* [YOUR ASSIGNMENT] Up to and including the line with "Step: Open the", please reproduce the lines below exactly, beginning with the first.

═══ DATA FOR ANALYSIS ═══

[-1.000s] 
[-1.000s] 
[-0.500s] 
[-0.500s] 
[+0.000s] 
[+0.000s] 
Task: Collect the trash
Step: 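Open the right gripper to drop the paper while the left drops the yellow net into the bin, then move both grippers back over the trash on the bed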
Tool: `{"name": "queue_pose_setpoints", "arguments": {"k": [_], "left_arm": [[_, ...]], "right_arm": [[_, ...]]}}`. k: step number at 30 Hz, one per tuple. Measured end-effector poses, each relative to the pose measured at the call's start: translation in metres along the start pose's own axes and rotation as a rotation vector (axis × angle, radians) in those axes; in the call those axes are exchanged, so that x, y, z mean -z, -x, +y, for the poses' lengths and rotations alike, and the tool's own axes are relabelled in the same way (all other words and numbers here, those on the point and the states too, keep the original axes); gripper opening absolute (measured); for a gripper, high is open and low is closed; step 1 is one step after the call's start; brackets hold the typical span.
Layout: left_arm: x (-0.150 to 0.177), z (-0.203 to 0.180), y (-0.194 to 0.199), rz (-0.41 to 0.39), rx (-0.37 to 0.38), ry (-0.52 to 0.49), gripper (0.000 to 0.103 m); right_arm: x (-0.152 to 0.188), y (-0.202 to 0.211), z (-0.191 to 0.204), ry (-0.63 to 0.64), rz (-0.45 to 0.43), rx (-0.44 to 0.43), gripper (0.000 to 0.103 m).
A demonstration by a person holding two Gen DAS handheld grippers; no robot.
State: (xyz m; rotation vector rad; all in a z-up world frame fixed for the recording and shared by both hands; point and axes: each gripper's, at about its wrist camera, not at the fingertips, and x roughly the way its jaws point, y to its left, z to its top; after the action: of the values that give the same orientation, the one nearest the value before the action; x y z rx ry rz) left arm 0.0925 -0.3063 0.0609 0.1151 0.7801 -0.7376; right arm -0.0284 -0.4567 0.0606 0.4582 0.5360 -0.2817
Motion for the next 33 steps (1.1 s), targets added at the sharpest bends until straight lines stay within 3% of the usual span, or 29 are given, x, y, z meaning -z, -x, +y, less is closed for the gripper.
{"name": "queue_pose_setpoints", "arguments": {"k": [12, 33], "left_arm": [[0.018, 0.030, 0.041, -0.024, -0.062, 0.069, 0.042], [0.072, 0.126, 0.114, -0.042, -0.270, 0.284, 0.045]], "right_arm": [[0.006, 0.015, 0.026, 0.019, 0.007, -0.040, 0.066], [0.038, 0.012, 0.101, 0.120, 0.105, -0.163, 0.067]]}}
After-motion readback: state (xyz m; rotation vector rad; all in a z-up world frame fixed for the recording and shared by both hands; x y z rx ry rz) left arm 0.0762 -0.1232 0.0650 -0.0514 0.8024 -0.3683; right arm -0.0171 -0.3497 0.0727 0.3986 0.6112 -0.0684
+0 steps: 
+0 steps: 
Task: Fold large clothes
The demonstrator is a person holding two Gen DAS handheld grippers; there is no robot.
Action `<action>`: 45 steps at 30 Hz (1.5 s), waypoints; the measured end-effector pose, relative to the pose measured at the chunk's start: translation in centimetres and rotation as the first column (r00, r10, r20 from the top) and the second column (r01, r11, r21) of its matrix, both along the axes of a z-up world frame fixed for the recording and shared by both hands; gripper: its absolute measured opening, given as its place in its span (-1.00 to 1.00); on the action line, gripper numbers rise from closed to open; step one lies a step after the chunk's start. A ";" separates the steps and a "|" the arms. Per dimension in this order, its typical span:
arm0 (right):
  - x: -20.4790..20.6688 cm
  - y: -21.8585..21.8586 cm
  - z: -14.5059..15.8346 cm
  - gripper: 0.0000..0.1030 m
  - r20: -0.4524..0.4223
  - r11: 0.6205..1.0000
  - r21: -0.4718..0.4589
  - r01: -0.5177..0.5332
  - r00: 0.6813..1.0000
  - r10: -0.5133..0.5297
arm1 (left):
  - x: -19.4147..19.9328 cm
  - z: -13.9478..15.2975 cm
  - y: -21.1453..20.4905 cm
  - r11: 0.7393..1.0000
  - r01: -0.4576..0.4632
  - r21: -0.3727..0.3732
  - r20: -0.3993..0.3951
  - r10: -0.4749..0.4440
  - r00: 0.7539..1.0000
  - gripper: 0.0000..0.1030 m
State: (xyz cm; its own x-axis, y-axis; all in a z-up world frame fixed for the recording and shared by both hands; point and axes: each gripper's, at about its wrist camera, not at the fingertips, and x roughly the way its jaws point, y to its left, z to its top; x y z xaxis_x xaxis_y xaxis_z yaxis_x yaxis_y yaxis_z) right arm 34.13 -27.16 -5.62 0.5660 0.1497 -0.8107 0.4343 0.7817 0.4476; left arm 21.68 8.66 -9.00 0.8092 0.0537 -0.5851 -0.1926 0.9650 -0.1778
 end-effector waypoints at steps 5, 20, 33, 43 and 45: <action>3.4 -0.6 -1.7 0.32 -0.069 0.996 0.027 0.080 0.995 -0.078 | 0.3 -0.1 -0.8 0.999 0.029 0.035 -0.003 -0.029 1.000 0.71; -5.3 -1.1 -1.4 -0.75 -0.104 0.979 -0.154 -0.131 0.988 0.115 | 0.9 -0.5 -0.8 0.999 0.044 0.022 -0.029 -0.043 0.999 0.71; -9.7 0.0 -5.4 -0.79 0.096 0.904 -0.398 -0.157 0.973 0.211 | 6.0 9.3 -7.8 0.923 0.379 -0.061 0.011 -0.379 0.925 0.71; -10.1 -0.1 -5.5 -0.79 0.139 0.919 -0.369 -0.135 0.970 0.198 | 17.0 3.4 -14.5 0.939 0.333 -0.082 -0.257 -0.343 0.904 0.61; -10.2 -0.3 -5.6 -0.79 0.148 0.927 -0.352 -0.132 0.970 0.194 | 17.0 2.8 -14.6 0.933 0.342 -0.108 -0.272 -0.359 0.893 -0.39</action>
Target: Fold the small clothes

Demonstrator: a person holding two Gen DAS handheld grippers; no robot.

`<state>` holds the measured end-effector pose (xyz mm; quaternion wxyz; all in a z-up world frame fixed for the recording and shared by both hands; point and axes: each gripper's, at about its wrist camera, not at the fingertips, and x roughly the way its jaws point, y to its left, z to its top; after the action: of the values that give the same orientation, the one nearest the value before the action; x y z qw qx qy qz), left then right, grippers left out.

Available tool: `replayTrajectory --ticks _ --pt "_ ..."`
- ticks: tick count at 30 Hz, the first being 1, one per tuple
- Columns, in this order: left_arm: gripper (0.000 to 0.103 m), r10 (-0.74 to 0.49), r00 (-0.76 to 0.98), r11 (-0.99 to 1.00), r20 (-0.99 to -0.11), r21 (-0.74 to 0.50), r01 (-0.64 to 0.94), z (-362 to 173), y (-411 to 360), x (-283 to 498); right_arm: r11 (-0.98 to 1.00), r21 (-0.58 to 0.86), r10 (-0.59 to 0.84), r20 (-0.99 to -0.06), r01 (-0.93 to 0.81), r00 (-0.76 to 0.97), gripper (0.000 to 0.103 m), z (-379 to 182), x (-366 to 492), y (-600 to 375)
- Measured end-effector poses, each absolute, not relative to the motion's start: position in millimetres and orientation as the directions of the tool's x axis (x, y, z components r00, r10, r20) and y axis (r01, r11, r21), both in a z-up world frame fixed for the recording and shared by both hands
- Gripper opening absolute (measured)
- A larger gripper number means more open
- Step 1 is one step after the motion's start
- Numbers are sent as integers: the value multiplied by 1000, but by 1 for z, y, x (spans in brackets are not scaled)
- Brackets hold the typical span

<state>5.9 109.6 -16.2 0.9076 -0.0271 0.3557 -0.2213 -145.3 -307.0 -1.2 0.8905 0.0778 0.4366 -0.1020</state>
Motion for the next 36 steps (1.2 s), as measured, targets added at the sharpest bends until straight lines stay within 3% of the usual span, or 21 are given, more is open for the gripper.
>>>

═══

* [SOLUTION TO THIS EXERCISE]
[-1.000s] 
[-1.000s] 
[-0.500s] 
[-0.500s] 
[+0.000s] 
[+0.000s] 
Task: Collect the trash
Step: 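Open the right gripper to drop the paper while the left drops the yellow net into the bin, then move both grippers back over the trash on the bed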

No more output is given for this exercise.